Armed military veteran exchanged gunfire with Horry County cops in fatal shooting: report
Armed with a long gun, Brandon Elliott ventured back into an Horry County swamp and away from the SWAT vehicle following him.
The officers who followed him into the knee-deep water pleaded for him to drop his gun. Instead, Elliott pointed it and fired. Almost immediately, a SWAT member and Horry County Sheriff’s Office deputy fired several rounds from his semi-automatic rifle.
“(Deputy Jack] Lee thought that Brandon Elliott was going to kill one of them, and he did not want that to happen,” Lee told investigators and detailed in a recently released report.
Lee shot Elliott, who staggered for a moment before collapsing. Officers tried to provide aid, but Elliott was dead 45 minutes later.
The 15th Judicial Circuit previously cleared Lee in the fatal, officer-involved shooting outside of Nichols in March. The South Carolina Law Enforcement Division provided a copy of its investigative report after a Freedom of Information Act request.
Elliott grew up outside of Nichols and joined the U.S. Marine Corp in 2009. In 2010, he was deployed to Afghanistan. Within months an improvised explosive device exploded near Elliott’s vehicle, which caused a broken back in five places, a ruptured spleen and a lacerated liver.
The military awarded him a Purple Heart, and he was honorably discharged in 2013.
His family told investigators they believed Elliott, who was 30 years old when he died, had Post-Traumatic Stress Disorder. He abused drugs and was committed for mental health care on several occasions. In January, Elliott wrote a “goodbye” letter to his parents.
Then, on March 25, 2019, Horry County police SWAT and a bloodhound tracking team responded to Creek Landing Road in Nichols. A resident called 911 and said Elliott shot the windows of his truck and his house. Elliott made threats that he was going to kill everyone and was running on the road shooting.
Elliott pointed his long gun at an officer, who tried to talk to him, and then fled into the woods. Initial reports were unclear if it was a rifle or a shotgun. It was later determined to be a Remington bolt-action rifle.
Police created a perimeter and searched for Elliott.
A bloodhound team went into the woods as officers heard several shots. Elliott came out of the woods, where officers told him to put his gun down. He went back into the woods, fired another shot and came out again.

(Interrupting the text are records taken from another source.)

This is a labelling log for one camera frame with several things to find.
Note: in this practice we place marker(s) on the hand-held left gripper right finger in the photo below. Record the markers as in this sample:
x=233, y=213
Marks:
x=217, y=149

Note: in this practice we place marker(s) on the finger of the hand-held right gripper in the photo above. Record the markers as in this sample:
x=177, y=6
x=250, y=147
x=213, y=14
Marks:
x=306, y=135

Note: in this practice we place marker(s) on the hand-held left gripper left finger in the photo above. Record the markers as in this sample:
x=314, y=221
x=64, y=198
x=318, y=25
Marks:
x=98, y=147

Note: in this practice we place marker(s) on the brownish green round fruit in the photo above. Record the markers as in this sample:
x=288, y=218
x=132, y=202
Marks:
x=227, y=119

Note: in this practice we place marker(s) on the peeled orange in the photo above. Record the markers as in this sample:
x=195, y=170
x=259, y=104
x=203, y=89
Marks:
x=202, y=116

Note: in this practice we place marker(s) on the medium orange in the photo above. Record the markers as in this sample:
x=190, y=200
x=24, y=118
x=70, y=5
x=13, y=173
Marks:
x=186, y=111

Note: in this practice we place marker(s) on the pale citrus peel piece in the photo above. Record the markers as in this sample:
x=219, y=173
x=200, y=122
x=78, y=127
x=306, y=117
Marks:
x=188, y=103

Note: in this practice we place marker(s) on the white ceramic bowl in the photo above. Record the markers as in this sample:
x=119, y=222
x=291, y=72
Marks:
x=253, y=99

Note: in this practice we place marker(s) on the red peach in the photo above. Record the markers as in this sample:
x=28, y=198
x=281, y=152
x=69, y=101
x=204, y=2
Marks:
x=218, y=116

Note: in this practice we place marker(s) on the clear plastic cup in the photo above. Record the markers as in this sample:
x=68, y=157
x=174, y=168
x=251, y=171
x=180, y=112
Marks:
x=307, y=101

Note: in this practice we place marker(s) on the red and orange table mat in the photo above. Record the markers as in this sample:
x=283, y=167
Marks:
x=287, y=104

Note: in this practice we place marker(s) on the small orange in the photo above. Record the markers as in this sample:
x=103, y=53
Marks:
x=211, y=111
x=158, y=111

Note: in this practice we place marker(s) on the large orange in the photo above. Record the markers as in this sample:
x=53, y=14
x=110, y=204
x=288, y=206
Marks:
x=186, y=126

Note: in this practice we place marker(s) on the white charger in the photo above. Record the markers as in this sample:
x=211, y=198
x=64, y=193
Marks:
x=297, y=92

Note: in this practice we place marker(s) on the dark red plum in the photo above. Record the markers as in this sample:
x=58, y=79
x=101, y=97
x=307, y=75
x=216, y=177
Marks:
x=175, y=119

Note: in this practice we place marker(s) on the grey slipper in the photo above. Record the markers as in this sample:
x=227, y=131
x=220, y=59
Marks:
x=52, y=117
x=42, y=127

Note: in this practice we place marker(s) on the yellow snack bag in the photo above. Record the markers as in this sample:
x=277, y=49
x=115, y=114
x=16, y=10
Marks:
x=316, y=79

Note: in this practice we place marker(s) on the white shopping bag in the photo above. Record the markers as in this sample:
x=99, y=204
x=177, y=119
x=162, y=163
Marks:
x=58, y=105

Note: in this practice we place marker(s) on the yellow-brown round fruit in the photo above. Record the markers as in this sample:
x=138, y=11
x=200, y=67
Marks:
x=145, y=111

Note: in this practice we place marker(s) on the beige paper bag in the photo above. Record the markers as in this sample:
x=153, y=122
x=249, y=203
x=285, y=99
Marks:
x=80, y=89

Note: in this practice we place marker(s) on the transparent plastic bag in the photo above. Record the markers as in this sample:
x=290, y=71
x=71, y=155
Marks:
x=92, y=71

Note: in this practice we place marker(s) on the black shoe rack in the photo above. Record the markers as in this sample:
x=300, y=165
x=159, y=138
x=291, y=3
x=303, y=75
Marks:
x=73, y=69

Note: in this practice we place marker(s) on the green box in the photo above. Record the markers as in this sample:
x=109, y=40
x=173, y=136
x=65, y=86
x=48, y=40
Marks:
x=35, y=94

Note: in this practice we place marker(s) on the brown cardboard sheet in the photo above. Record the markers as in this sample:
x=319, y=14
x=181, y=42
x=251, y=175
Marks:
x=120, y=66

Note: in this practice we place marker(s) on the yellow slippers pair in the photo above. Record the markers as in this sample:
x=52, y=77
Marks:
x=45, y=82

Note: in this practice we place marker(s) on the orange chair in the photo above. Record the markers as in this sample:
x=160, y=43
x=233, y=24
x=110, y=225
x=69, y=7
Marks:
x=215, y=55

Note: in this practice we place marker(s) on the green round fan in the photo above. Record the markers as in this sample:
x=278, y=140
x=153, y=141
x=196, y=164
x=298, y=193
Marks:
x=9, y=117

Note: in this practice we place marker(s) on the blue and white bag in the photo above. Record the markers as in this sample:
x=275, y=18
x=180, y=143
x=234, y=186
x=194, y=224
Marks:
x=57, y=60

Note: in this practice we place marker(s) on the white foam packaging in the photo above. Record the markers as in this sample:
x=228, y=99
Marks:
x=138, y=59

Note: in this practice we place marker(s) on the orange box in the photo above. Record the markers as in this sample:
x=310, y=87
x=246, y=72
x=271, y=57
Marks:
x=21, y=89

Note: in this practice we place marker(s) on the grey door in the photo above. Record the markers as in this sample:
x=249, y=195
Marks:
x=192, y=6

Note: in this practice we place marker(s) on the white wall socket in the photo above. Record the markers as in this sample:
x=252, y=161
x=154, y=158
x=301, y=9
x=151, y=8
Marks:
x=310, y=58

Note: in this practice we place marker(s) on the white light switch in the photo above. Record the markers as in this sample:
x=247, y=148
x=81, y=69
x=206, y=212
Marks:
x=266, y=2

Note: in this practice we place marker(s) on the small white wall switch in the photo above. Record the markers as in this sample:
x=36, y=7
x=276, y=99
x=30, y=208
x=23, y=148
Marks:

As Elliott walked along Creek Landing Road, a SWAT vehicle and officers followed him. He then ran back into the woods, where four Horry County SWAT team members followed him.
Elliott was in knee-deep water and an officer yelled for him to drop his gun so they could talk. Elliott told the officers not to point their guns at him then fired a lone shot at an officer, who was behind a tree.
Lee then fired three or four rounds and shot Elliott.
Officers told him to show his hands, and Elliott used his right arm to lift his left arm then fell backward in the water. SWAT team members provided care and pulled Elliott from the water to drier land. He went to the hospital, where a doctor pronounced him dead, minutes after arriving.
“The [Elliott family] felt Brandon Elliott used law enforcement to kill himself because suicide was not acceptable,” SLED agents detailed in their report. “The family was concerned for the officer who shot Brandon Elliott, and they hold no ill will towards him.”